Бабуу-Сэнгэ снял с себя цепь с «нагрудником справедливости», взвесил на ладони и бросил в бассейн с водой. Зашипев, как раскаленная сковорода, медальон потемнел и медленно опустился на дно, влекомый цепью.
– Теперь я отвечу на выпад Германа Довлатовича. Да, я имел связь с Монархом Тьмы, а точнее, с Аморфом по имени Конкере, но только лишь для того, чтобы получить информацию. Вот вам новость: в «розе реальностей» началась междуусобица между иерархами за передел Мироздания. Конечно, в человеческом понимании эту междуусобицу трудно назвать войной, ведется она на ином уровне, на уровне изменения законов и принципов, но если при этом количество жертв увеличивается… – Бабуу-Сэнгэ взглянул на сжавшегося в уголке кресла Рыкова. – Герман, а ведь о моем контакте с Конкере мог знать только тот, кто сам контактирует с подобными ему. Не так ли?

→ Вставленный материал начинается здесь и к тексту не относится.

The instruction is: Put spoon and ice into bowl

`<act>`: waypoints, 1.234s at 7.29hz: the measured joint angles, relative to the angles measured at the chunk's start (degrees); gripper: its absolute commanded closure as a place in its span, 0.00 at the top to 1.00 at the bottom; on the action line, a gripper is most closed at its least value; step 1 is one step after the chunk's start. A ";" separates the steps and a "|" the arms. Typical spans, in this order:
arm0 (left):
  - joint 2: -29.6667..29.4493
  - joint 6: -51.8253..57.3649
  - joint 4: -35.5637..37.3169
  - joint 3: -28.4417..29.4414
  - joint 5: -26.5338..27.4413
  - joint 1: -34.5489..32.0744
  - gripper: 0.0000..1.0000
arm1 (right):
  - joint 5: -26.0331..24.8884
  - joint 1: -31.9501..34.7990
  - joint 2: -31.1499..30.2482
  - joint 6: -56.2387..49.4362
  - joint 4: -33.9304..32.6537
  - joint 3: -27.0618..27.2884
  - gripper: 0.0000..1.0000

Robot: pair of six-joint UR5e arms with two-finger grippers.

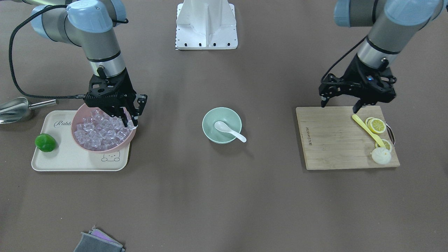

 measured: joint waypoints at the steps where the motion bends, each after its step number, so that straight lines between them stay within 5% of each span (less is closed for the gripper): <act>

– Погодите, координатор… э-э, настоятель, – включился молчавший до сих пор Мурашов. – Если даже информация о событиях в абсолютных планах бытия правдива… э-э, извините, я не хотел обидеть… нас должно касаться лишь то, что происходит на Земле. Союз должен работать и дальше, чтобы уберечь… э-э…
– Власть?
– Реальность от… э-э… распада.
– Что ж, благое дело, – кивнул Бабуу-Сэнгэ. – Кого же вы прочите на мое место? Германа Довлатовича?
– Кирилла Даниловича.
– О! – Бабуу-Сэнгэ с удивлением глянул на Голованя, ни разу не посмотревшего в его сторону. – Поздравляем, Кирилл Данилович. А так как я до конца схода являюсь его председателем, прошу подтвердить ваше решение.
– Это еще не решение, – капризно заметил Носовой, переглядываясь с Грушиным. – Я против этой кандидатуры и предлагаю свою: Петр Адамович.

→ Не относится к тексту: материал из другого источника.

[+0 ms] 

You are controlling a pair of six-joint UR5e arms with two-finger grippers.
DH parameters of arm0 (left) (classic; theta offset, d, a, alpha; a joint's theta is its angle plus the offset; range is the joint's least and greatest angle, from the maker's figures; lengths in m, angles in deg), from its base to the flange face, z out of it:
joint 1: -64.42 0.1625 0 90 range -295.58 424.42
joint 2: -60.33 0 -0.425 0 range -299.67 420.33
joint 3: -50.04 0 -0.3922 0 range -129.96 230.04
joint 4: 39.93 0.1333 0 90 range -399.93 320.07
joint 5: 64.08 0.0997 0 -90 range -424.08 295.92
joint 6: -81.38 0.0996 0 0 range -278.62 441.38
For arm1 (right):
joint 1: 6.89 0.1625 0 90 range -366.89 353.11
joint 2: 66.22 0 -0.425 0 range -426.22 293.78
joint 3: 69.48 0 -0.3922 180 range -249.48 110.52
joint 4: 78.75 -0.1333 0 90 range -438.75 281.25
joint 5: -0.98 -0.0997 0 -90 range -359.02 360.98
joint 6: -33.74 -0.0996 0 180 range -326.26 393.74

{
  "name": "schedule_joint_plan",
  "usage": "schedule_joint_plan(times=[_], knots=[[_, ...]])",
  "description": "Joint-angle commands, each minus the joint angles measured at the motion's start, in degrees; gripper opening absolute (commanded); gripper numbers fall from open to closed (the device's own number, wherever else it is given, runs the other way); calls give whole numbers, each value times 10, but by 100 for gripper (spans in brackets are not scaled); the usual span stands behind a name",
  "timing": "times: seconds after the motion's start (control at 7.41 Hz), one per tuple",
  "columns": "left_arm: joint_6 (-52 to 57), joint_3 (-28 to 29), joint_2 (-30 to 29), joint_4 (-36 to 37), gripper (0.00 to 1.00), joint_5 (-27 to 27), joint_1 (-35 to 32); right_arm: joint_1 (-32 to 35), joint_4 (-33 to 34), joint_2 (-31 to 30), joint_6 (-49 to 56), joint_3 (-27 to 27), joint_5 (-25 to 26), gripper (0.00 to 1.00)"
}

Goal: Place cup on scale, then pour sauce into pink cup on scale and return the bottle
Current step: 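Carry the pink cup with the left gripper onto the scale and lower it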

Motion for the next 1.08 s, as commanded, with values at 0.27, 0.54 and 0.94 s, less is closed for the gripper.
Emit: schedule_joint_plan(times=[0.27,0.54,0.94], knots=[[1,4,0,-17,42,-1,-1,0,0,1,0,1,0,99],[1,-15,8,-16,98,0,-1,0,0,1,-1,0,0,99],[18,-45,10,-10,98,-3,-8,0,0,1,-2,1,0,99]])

– А я предлагаю Юрия Бенедиктовича, – скрипучим голосом возразил Блохинцев.
Все замолчали, и взгляды снова скрестились на невозмутимом Бабуу-Сэнгэ. Тот развел руками.
– Боюсь, ни одна кандидатура не наберет необходимого количества голосов. Я воздерживаюсь от голосования.
– Я тоже, – вставил слово отец Мефодий.
– В итоге ни одна кандидатура не может быть утверждена. Предлагаю после перерыва на обед продолжить совещание и попытаться найти консенсус. Стол уже накрыт.
Настоятель Храма вышел. Некоторое время за столом заседаний Царило напряженное молчание. Потом встал Юрьев:
– Действительно, надо подумать.
Он никому не угрожал, но Рыкову показалось, что в его сторону подул ледяной ветер.
За Юрьевым покинули стол заседаний Носовой, Грушин и Блохинцев, помявшись, вышел и отец Мефодий. Остались трое «реформаторов» – Мурашов, Головань и Рыков.
– Ничего мы сегодня не решим, – сказал Мурашов, глядя на золотую цепь с пластиной медальона на дне бассейна. – К тому же здесь мы во власти хозяина.
Трое обменялись взглядами, хорошо понимая подоплеку сказанного. Чтобы реально сместить Бабуу-Сэнгэ с поста координатора, мало было его скомпрометировать, требовалось уничтожить его. Театральный жест с «нагрудником справедливости» ни о чем не говорил: стать координатором можно было только после обряда инициации людьми Внутреннего Круга, хотя бы Посвященными II ступени.
Мурашов оказался прав. Самоустранение Бабуу-Сэнгэ не решило проблемы выбора его преемника, и Союз Девяти раскололся на три «фракции». В одной оказались Рыков, Головань и Мурашов, в другой – Юрьев и Блохинцев, в третьей – Носовой и Грушин. Отец Мефодий отказался участвовать в распрях на любом уровне, призвав всех кардиналов вести себя «конституционно» и через два-три месяца вернуться к выборам. Но члены Союза Девяти понимали, что раскол в их рядах мирно не закончится. Абсолютную монархическую власть надо завоевывать, устраняя претендентов.